Essential Backup Components
Minimum viable backup:
- Full database dump of
msrschema usingpg_dump -Fc(compressed format) - Includes all tables, functions, and TimescaleDB structures
Recommended for production:
- Full database dump (required)
- Backup timestamp (required for Kafka replay)
- Kafka consumer group offsets at backup time
- Configuration export (optional, for quick access)
Backup Metadata
Purpose: Link your database backup to the Kafka event stream so you know where to start replaying events.
What you need to capture:
- Backup timestamp - The exact time when backup was taken
- Kafka consumer group offsets - Where the MSR sink connector was positioned
Why this matters: When you restore a database backup from 3 AM and your database failed at 2 PM, you need to replay 11 hours of Kafka events. The backup timestamp tells you where to start.
How to use it in recovery:
- Restore the database backup
- Use the backup timestamp to find the corresponding Kafka offset (your Kafka management tools can do this)
- Reset the MSR sink connector consumer group to that offset
- Restart the connector - it will replay all events from backup time to present
Schedule backups AFTER MSR maintenance completes.
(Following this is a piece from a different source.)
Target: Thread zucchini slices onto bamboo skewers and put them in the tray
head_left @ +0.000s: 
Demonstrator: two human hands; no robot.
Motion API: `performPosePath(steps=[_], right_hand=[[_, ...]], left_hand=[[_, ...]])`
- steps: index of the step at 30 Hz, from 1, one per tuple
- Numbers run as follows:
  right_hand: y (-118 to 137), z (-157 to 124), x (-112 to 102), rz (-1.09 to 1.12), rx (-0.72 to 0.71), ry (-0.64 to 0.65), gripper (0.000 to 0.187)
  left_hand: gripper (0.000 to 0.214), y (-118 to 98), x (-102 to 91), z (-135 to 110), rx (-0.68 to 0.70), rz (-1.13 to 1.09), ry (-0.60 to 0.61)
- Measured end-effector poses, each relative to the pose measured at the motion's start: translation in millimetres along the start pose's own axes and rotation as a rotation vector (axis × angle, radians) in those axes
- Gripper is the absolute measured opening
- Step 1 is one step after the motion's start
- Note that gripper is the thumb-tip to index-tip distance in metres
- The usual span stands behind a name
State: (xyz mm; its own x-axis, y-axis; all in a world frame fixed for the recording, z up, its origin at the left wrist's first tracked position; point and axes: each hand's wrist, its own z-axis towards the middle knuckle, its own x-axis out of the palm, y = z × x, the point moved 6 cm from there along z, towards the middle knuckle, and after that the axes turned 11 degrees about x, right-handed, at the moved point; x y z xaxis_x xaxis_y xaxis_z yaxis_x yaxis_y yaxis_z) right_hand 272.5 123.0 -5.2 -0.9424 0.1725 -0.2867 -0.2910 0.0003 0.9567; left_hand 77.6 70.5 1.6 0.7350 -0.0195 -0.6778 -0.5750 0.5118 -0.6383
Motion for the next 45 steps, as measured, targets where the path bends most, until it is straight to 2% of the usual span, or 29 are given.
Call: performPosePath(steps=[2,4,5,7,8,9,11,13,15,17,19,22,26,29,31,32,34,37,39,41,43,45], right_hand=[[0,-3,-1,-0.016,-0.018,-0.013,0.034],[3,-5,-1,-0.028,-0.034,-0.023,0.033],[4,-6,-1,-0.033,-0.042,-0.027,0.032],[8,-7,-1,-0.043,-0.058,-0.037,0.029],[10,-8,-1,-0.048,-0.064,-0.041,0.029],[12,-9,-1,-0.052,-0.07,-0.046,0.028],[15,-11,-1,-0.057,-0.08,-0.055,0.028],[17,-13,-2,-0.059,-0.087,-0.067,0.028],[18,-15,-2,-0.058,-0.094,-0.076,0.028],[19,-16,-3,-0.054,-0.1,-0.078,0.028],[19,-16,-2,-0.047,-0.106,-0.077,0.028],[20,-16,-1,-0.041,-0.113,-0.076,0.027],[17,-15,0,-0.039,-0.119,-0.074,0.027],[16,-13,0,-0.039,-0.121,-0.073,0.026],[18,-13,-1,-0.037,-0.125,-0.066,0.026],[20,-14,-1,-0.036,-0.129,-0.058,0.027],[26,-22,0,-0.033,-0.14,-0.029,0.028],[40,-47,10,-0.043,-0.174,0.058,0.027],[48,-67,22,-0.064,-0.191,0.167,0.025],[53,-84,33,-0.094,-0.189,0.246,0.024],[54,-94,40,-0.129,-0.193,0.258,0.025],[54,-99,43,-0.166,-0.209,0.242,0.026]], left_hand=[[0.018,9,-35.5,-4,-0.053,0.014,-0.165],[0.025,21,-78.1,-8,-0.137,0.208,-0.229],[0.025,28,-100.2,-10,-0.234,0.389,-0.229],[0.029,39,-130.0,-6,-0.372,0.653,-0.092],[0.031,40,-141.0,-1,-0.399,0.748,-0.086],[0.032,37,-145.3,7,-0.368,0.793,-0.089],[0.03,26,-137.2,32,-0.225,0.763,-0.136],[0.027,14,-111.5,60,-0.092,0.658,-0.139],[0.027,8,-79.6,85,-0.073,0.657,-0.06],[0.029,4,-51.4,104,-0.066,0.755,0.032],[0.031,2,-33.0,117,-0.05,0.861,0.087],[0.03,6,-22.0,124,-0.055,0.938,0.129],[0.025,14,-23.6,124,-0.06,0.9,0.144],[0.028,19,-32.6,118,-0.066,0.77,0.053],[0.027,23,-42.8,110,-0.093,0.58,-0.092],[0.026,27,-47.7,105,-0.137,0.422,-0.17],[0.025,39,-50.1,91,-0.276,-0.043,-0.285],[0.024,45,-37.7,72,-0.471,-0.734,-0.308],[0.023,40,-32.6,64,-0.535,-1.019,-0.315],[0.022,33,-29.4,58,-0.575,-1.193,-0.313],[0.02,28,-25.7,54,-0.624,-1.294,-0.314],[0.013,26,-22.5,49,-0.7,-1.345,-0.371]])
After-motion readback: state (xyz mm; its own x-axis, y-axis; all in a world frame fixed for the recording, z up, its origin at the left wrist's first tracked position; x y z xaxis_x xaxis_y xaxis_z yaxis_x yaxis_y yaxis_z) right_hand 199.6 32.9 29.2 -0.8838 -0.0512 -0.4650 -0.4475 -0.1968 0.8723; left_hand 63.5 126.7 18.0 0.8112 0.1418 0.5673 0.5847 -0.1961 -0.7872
If maintenance runs at 3:00 AM, schedule backups at 3:30 AM.
Kafka Retention Configuration
Decision Matrix:
| Backup Frequency | Recommended Kafka Retention | Buffer |
|---|---|---|
| Daily | 3-7 days | Covers weekends |
| Twice Daily | 2-3 days | Shorter window |
| Hourly | 1-2 days | Minimal window |
Configuration example:
# Kafka/Redpanda topic configuration
retention.ms: 604800000 # 7 days in milliseconds
compression.type: lz4
cleanup.policy: delete
Recovery Procedures
Procedure 1: Standard Recovery (Zero Data Loss)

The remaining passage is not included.